* What the task asks
Print the lines of the listing below verbatim from its first line through the line bearing "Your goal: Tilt". Any pictures are to be omitted.

* Provided material
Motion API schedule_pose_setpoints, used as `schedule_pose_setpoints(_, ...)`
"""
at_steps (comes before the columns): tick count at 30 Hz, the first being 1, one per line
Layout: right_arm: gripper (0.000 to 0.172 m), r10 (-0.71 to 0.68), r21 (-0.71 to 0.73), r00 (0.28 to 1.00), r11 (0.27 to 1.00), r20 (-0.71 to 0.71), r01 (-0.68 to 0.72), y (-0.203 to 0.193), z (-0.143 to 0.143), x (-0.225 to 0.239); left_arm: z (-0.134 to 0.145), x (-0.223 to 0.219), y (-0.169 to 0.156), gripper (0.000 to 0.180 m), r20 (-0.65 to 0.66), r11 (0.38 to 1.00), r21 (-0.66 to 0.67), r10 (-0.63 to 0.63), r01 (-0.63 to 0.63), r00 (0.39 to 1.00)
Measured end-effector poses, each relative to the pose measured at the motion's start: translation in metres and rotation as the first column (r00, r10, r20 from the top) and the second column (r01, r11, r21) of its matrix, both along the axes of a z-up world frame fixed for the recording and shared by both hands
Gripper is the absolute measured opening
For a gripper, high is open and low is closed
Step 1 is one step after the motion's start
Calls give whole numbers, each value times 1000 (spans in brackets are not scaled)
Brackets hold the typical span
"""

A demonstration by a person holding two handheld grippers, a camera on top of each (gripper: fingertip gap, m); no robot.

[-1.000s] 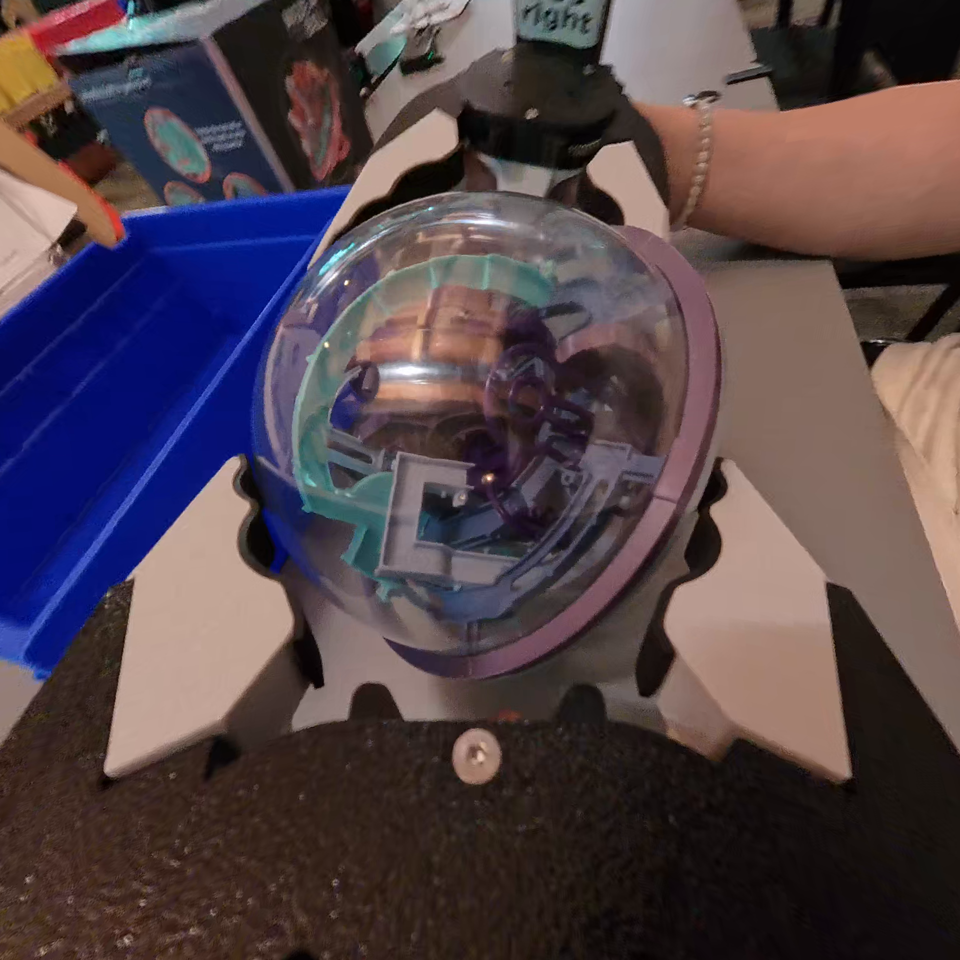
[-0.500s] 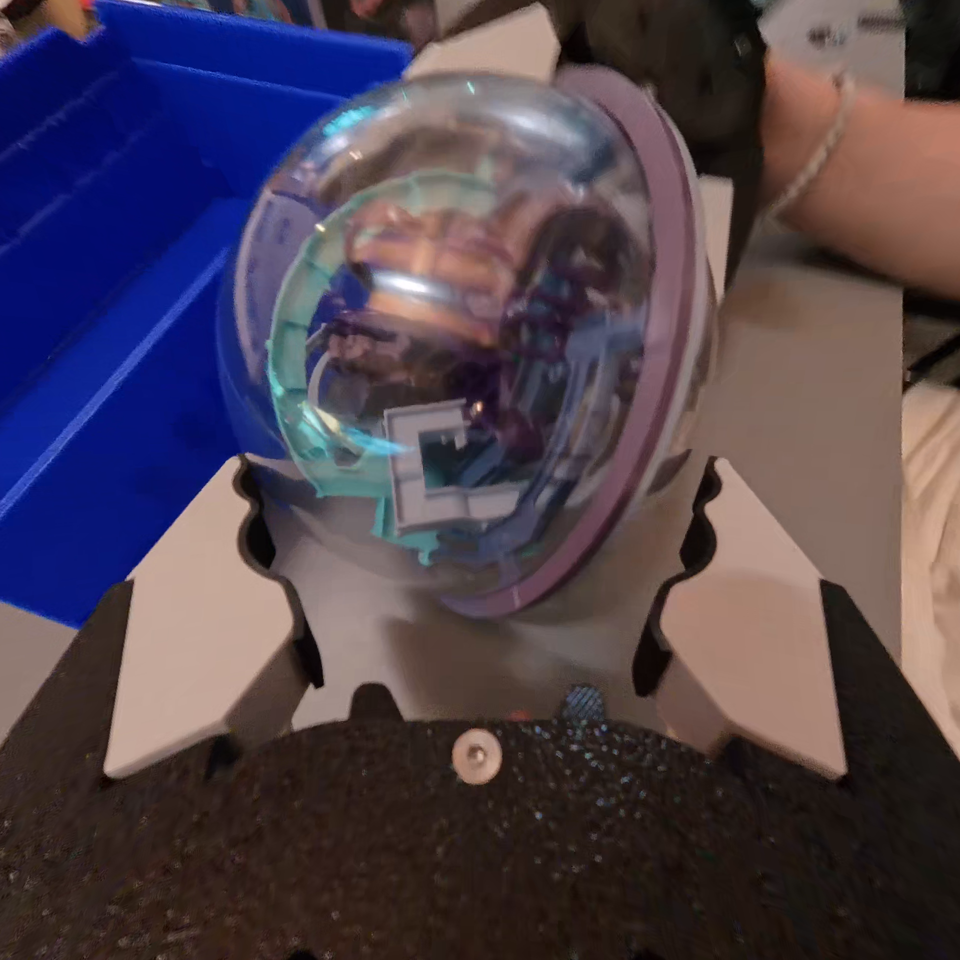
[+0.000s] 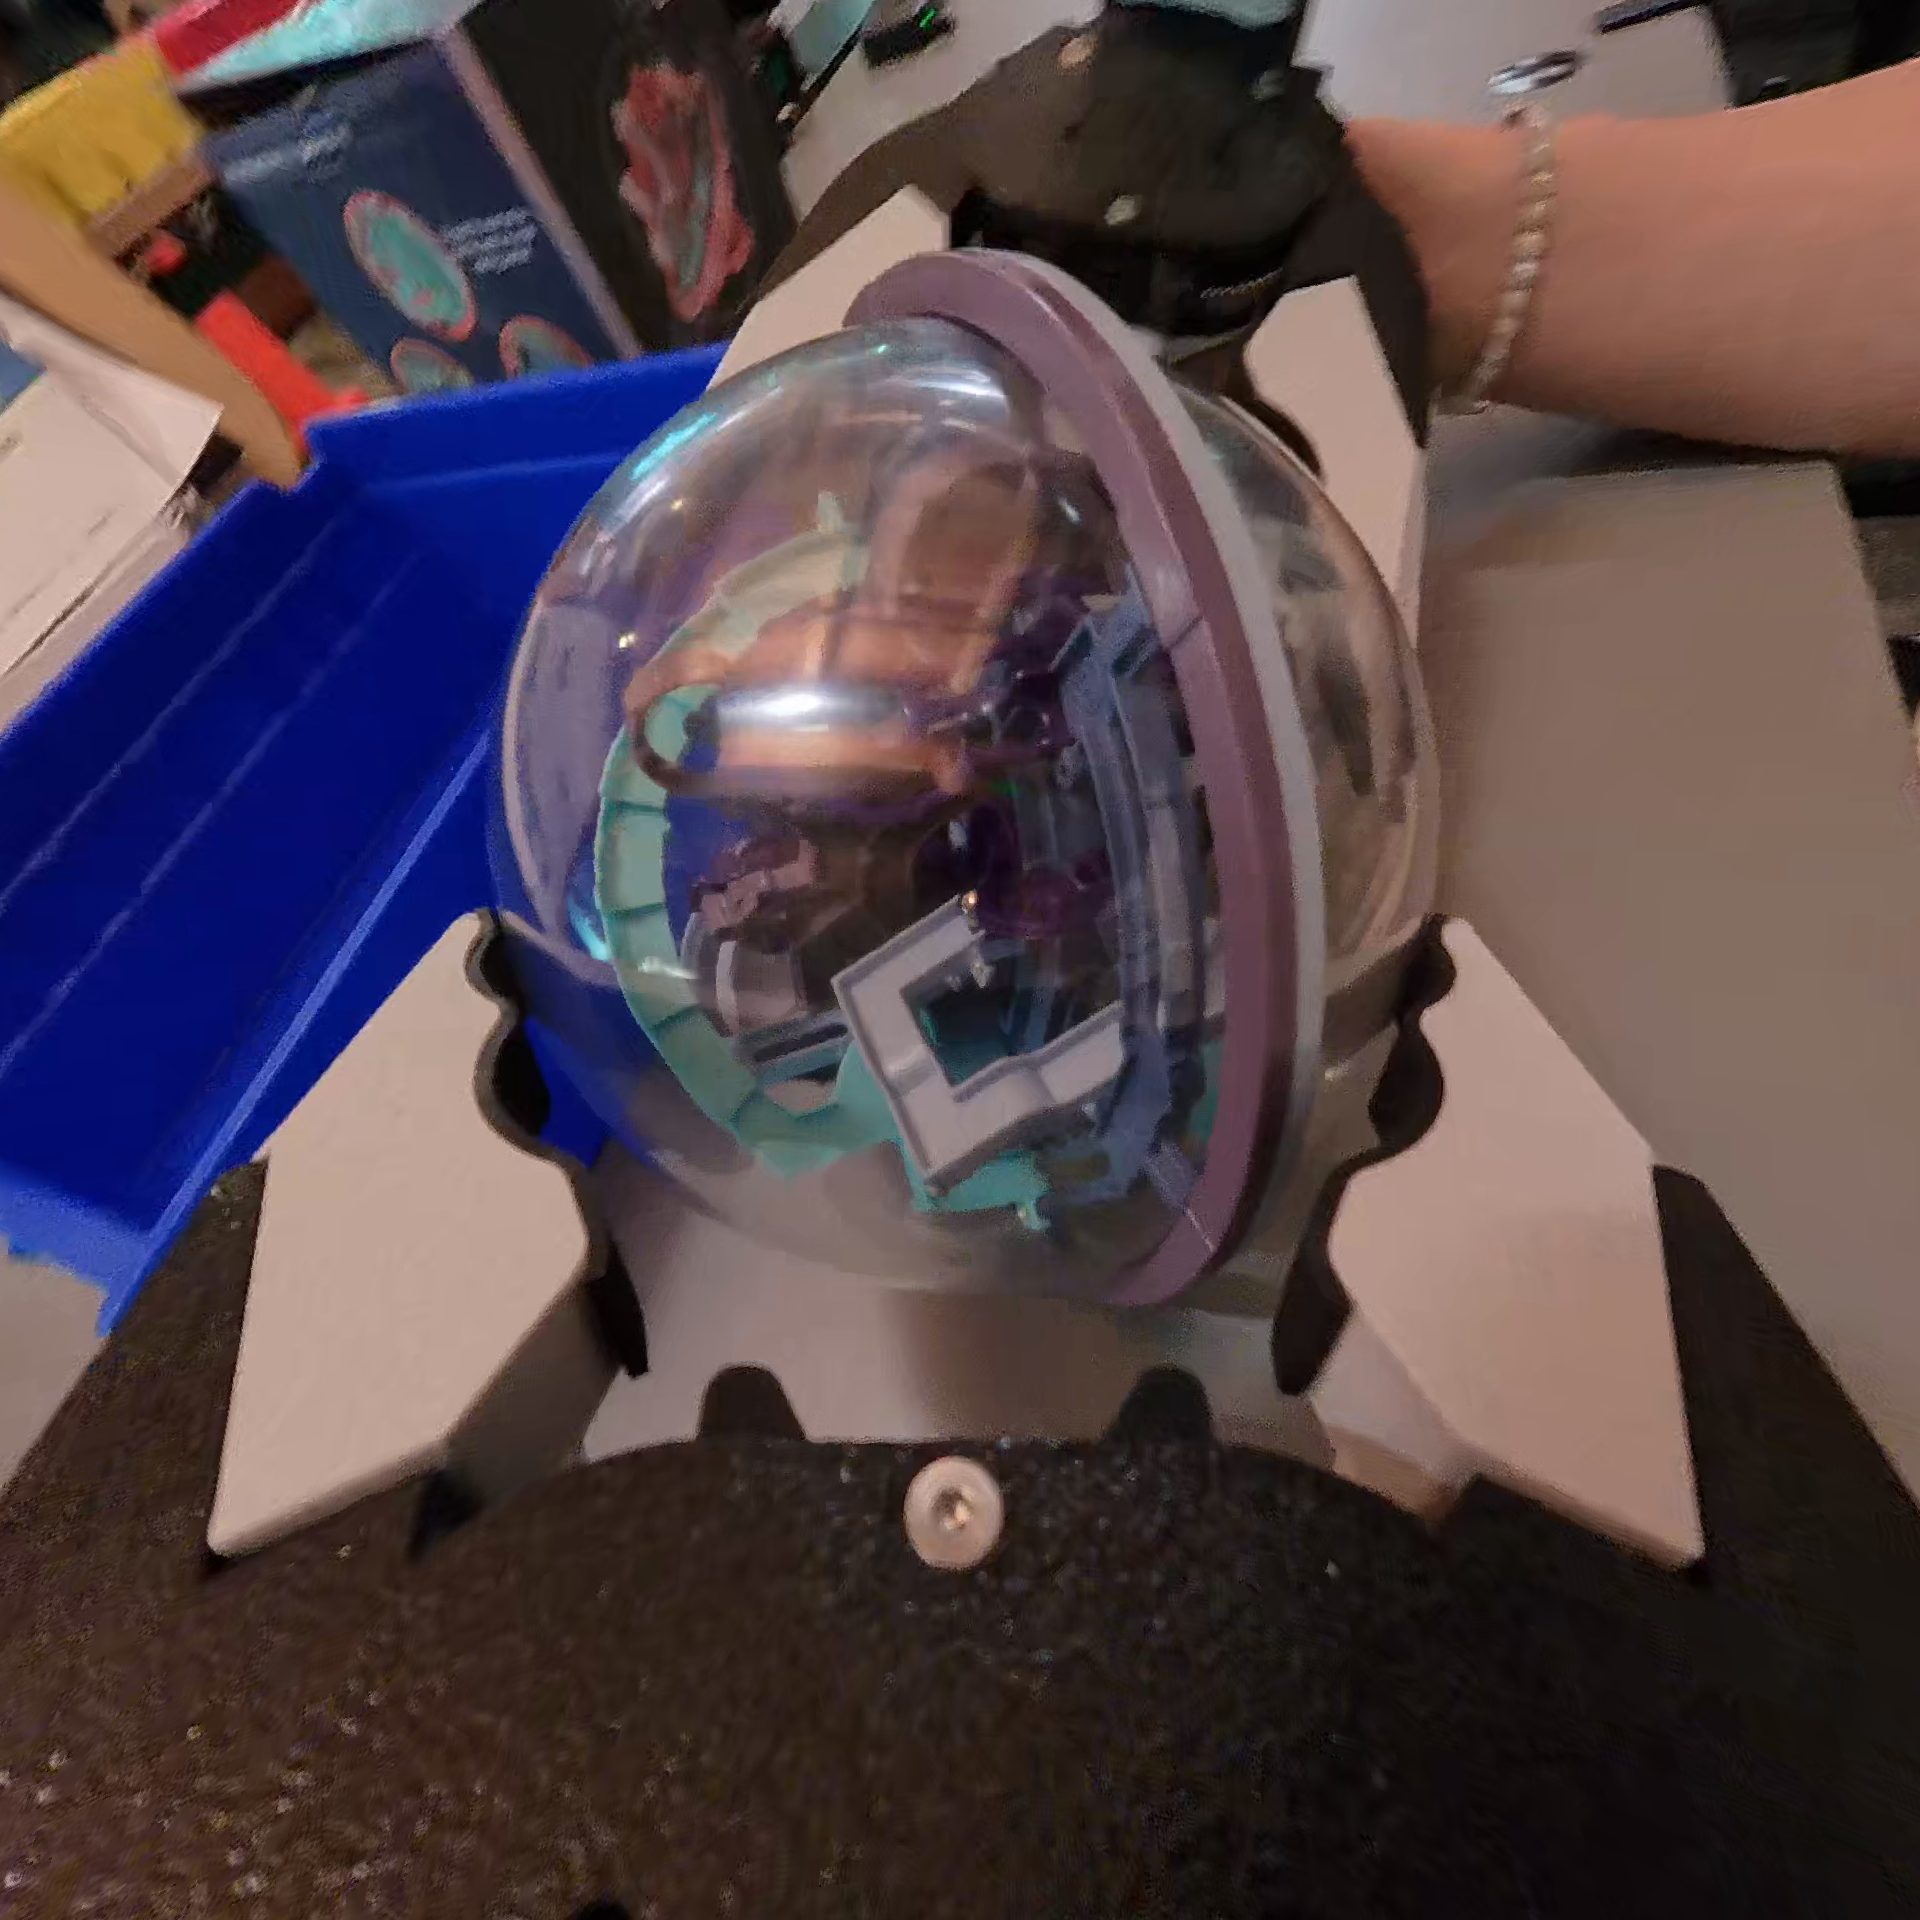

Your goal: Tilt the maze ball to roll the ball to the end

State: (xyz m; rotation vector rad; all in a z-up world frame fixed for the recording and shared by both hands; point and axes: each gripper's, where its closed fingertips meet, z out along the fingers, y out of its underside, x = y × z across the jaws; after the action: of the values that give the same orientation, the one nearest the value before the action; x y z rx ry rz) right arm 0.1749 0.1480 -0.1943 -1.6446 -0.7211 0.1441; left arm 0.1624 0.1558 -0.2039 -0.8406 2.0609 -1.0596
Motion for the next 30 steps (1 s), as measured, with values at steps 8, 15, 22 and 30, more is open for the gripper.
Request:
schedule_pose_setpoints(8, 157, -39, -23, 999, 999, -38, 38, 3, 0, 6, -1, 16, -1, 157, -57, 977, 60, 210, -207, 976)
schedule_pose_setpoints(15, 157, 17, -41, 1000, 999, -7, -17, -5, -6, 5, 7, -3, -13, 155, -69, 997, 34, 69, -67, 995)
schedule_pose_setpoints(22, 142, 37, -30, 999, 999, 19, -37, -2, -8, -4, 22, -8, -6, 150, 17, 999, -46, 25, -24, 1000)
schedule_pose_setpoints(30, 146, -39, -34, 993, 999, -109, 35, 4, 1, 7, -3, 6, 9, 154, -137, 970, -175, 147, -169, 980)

* Exercise result
Motion API schedule_pose_setpoints, used as `schedule_pose_setpoints(_, ...)`
"""
at_steps (comes before the columns): tick count at 30 Hz, the first being 1, one per line
Layout: right_arm: gripper (0.000 to 0.172 m), r10 (-0.71 to 0.68), r21 (-0.71 to 0.73), r00 (0.28 to 1.00), r11 (0.27 to 1.00), r20 (-0.71 to 0.71), r01 (-0.68 to 0.72), y (-0.203 to 0.193), z (-0.143 to 0.143), x (-0.225 to 0.239); left_arm: z (-0.134 to 0.145), x (-0.223 to 0.219), y (-0.169 to 0.156), gripper (0.000 to 0.180 m), r20 (-0.65 to 0.66), r11 (0.38 to 1.00), r21 (-0.66 to 0.67), r10 (-0.63 to 0.63), r01 (-0.63 to 0.63), r00 (0.39 to 1.00)
Measured end-effector poses, each relative to the pose measured at the motion's start: translation in metres and rotation as the first column (r00, r10, r20 from the top) and the second column (r01, r11, r21) of its matrix, both along the axes of a z-up world frame fixed for the recording and shared by both hands
Gripper is the absolute measured opening
For a gripper, high is open and low is closed
Step 1 is one step after the motion's start
Calls give whole numbers, each value times 1000 (spans in brackets are not scaled)
Brackets hold the typical span
"""

A demonstration by a person holding two handheld grippers, a camera on top of each (gripper: fingertip gap, m); no robot.

[-1.000s] 
[-0.500s] 
[+0.000s] 

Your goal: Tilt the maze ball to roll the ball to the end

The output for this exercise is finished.